With several decades of experience growing cannabis, the two-person team at Kootenay Aeroponic has roots that go deep into the cannabis community in southeastern BC.
Started by Loree LaBoucane and Charles Morrison and licensed in early 2021, Kootenay Aeroponic is a micro cultivator and processor located in Creston, BC, just a few miles north of the US border.
The two partners first met when Morrison was a designated grower under the ACMPR (MMAR?), and LaBoucane was working in a medical dispensary in nearby Kimberley. They ended up opening a medical dispensary, serving the community of Creston for a short time before transitioning into the fully regulated non-medical market in 2018, following legalization.

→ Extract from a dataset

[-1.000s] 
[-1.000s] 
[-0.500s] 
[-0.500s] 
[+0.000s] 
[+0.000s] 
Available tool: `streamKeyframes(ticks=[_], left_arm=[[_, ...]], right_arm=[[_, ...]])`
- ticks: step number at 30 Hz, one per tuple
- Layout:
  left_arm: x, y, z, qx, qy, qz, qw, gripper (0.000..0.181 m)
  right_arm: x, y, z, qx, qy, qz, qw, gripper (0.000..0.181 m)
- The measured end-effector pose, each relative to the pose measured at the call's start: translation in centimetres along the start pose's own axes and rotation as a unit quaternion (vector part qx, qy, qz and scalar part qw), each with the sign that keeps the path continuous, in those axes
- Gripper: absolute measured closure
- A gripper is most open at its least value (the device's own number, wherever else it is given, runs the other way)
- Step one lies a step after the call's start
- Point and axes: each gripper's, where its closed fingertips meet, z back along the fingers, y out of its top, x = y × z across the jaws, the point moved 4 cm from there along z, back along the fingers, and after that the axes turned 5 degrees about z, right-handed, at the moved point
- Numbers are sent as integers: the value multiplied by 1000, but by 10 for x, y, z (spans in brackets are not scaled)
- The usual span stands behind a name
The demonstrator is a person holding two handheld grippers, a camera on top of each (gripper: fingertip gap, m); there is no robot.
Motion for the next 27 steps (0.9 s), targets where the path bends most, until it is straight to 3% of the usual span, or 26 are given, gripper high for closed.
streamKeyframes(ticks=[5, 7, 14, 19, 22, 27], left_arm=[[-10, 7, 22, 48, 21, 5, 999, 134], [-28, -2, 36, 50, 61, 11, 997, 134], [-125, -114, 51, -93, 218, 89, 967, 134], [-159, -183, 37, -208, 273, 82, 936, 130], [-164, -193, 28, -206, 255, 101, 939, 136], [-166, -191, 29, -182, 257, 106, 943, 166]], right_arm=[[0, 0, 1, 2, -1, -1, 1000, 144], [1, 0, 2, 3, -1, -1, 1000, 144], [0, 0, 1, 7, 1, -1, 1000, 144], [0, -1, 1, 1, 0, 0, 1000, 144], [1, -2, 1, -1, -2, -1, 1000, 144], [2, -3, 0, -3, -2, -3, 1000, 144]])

A renovated former tractor repair and supply shop provided the backdrop for Kootenay Aeroponic’s custom-built growing system. The micro cultivation team first sold products into the BC market through a third-party processor, but after receiving their processing licence in 2023, they pivoted to processing, packaging and shipping their own products through BC’s direct delivery system.
“We’re excited about Direct Delivery,” says LaBoucane, and we’re doing everything we can to let retailers know about our unique, small batch products.” As they now have their micro processing licence, Kootenay Aeroponic will also offer in-house extracts, pending receipt of their concentrates sales licence, something the two-person team is eager to share with consumers.
Located on a major route into Creston, Kootenay Aeroponic is positioned on prime real estate for a farmgate store, LaBoucane says. Although they have big plans for the location, the realities of the market and the cost to apply for a PRS licence have those plans on the back burner for the time being.
It’s not an easy path, she explains, but it’s about their love of the plant and of their community. The micro licence means their operation is small enough that the two of them can handle the majority of the work, but it also has them burning the midnight oil to make it all work. It’s a path she hopes the government, at all levels, can do more to support.
“We’ve been in the community a long time, and do this because it’s what we love. You have to. Chuck and I do everything ourselves. It’s the craft, legacy growers who made the transition that need help if they’re going to succeed. Definitely our industry could use some government assistance. The BCLDB could stop charging the 15% fee on Direct Delivery, and the federal government could reign in the excise tax which could help producers become profitable.”
“For a long time before legalization, cannabis was a major part of the economy in places all around the Kootenays,” she continues. “If those of us who have made this transition can’t make it work, it hurts the whole region. I hope they really understand that the Kootenays has a lot to lose. The region is famous all over the cannabis world! Simply put, it only makes good economic sense.”
Still, they remain very positive, making calls and driving to local stores to highlight the products they have available through direct delivery. “It’s been very hard, we all need to work together to create an accountable AND viable industry. We need to make sure we’re supporting local, BC-grown products. We need to make sure we can preserve the legacy of BC Bud.”